Posts Tagged ‘Thou’

Christopher Nosnibor

And yet again, after a soaking on my way to see Interpol in Leeds a fortnight ago, the heavens open to deliver a truly tropical downpour, a torrent of fair biblical proportions in stepping out of the station. It’s way to wet to have my phone out to sat-nav to the pub I’ve arranged to meet a mate in, so I take hasty refuge in The Scarboro Hotel.

It’s not hyperbole or dramatic scaremongering to say that this is climate change in effect. It’s been stiflingly hot, we’ve experienced high winds – which is why I left my umbrella at home: Poundland brollies and strong gusts don’t go together – and light showers and some flash downpours. But this precipitation isn’t so much a cloudfall as a monsoon, and as frustrating and mood-despoiling the soaking is, the bigger picture is that this is a sign of things to come. JG Ballard’s 1962 post-apocalyptic sci-fi novel The Drowned World is rapidly looking like future reportage rather than speculation.

It’s a good thing I’m heading to Temple of Boom in my drenched state. Live music invariably proves itself to be a mod-lifter, or at least the best conduit to a window of escapism, and never more than a night of full-throttle metal. It’s a genre I’ve come to appreciate almost exponentially over the last decade after spending years completely disinterested and dismissive. The irony that I considered metal somehow juvenile and primitive isn’t lost as I realise I’ve grown to grasp the sheer diversity of the – infinitely fragmented – genre, as well as the benefits of untrammelled catharsis as a form of therapy.

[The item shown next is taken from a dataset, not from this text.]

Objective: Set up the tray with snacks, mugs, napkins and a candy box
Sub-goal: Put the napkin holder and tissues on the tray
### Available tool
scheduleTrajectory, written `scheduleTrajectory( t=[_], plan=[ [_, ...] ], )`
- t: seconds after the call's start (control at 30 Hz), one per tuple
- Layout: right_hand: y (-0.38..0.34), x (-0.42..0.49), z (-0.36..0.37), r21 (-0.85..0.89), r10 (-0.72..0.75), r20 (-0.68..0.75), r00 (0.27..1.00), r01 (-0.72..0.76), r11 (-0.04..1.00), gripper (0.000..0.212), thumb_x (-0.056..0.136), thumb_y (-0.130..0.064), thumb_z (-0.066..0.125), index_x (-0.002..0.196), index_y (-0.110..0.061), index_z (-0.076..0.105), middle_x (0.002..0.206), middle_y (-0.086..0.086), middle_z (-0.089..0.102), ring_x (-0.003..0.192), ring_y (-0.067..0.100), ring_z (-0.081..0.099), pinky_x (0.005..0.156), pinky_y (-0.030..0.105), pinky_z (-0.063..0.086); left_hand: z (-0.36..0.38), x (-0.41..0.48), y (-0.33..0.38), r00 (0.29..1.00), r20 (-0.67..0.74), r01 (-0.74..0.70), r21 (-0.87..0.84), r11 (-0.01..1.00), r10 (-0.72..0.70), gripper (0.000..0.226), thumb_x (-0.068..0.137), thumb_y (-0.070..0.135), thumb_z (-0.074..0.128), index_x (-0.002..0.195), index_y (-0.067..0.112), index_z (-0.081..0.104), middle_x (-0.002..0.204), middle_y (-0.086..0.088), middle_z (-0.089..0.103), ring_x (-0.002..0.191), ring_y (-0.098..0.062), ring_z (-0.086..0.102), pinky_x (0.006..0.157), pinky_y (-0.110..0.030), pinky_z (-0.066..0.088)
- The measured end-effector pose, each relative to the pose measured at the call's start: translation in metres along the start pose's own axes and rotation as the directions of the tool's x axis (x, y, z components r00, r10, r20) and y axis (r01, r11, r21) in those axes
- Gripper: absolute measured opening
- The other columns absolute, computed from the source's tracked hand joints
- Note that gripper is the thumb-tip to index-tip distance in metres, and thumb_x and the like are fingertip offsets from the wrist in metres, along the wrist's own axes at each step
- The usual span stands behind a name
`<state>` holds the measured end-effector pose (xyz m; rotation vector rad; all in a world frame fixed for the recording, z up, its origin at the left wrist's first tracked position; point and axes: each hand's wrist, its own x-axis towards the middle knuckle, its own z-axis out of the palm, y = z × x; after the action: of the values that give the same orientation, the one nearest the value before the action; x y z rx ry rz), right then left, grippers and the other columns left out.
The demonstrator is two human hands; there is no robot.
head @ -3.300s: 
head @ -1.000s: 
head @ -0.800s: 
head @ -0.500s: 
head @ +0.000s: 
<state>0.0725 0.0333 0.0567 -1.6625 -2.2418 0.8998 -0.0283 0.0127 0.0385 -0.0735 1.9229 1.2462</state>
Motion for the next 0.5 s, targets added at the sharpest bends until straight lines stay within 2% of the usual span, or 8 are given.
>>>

The tip I’d had ahead of the show suggested Vonnis were pedlars of fairly standard grindy thrash, and musically, this is fundamentally true. It’s all in the delivery, and I’m wondering a day on if their front-man’s antics were the result of drunkenness, insanity, or a combination of the two. Their Facebook bio records a history of ‘dislocated shoulders or open leg fractures’ and a ‘disregard for any kind of personal safety’, and they deliver on that. Tonight’s set found this guy piling up (and falling off) monitors, stumbling wildly, stripping from his boiler suit to socks and boxers and ending the set on the flor in front of the stage with his head in a bin. The whole thing was demented, and was a real horrorshow car-crash of a performance – but it was utterly compelling.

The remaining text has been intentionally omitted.